§ EXCERPTED DATA:
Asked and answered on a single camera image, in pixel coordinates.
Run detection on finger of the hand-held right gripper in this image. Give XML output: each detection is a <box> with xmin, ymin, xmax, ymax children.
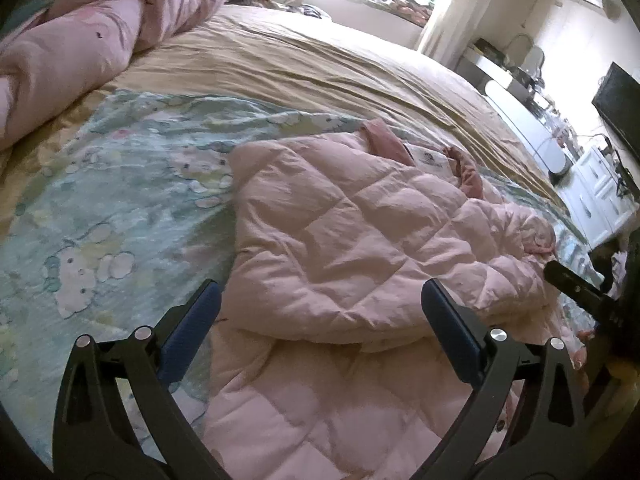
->
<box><xmin>543</xmin><ymin>260</ymin><xmax>621</xmax><ymax>331</ymax></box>

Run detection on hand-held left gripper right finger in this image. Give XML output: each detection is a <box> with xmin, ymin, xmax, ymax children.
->
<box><xmin>421</xmin><ymin>279</ymin><xmax>591</xmax><ymax>480</ymax></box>

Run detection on pink quilted jacket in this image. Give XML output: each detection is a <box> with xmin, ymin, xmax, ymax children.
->
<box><xmin>202</xmin><ymin>119</ymin><xmax>593</xmax><ymax>480</ymax></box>

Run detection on beige bed sheet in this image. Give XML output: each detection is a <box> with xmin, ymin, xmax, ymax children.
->
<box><xmin>0</xmin><ymin>4</ymin><xmax>568</xmax><ymax>203</ymax></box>

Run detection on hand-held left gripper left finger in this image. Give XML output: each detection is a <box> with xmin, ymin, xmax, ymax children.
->
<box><xmin>51</xmin><ymin>279</ymin><xmax>231</xmax><ymax>480</ymax></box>

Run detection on white drawer cabinet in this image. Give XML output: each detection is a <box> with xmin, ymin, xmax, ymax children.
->
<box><xmin>556</xmin><ymin>146</ymin><xmax>640</xmax><ymax>252</ymax></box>

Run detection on pink duvet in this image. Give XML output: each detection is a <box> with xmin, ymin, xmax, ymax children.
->
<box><xmin>0</xmin><ymin>0</ymin><xmax>232</xmax><ymax>152</ymax></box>

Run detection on grey desk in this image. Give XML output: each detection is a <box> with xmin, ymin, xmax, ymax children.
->
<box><xmin>456</xmin><ymin>37</ymin><xmax>551</xmax><ymax>98</ymax></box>

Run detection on light blue cartoon blanket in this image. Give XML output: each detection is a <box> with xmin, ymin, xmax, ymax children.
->
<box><xmin>0</xmin><ymin>87</ymin><xmax>606</xmax><ymax>461</ymax></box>

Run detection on dark clothes heap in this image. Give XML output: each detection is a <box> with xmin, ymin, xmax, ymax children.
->
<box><xmin>590</xmin><ymin>240</ymin><xmax>640</xmax><ymax>296</ymax></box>

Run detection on plush toys on windowsill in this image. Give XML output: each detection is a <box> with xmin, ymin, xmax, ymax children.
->
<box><xmin>369</xmin><ymin>0</ymin><xmax>434</xmax><ymax>27</ymax></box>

§ TASK REQUIREMENTS:
Output an exact copy of the lines beginning at the one that holds "Run detection on white" and running through the final line of the records.

§ ANSWER SPACE:
Run detection on white drawer cabinet in this image. Give XML output: each detection is a <box> with xmin, ymin, xmax, ymax children.
->
<box><xmin>556</xmin><ymin>146</ymin><xmax>640</xmax><ymax>252</ymax></box>

Run detection on pink duvet in this image. Give XML output: each detection is a <box> with xmin, ymin, xmax, ymax children.
->
<box><xmin>0</xmin><ymin>0</ymin><xmax>232</xmax><ymax>152</ymax></box>

Run detection on grey desk in this image. Give XML output: each detection is a <box> with xmin, ymin, xmax, ymax children.
->
<box><xmin>456</xmin><ymin>37</ymin><xmax>551</xmax><ymax>98</ymax></box>

Run detection on light blue cartoon blanket in this image. Give XML output: each detection is a <box> with xmin, ymin, xmax, ymax children.
->
<box><xmin>0</xmin><ymin>87</ymin><xmax>606</xmax><ymax>461</ymax></box>

Run detection on dark clothes heap in this image. Give XML output: each detection is a <box> with xmin, ymin, xmax, ymax children.
->
<box><xmin>590</xmin><ymin>240</ymin><xmax>640</xmax><ymax>296</ymax></box>

Run detection on plush toys on windowsill in this image. Give XML output: each detection is a <box> with xmin, ymin, xmax, ymax children.
->
<box><xmin>369</xmin><ymin>0</ymin><xmax>434</xmax><ymax>27</ymax></box>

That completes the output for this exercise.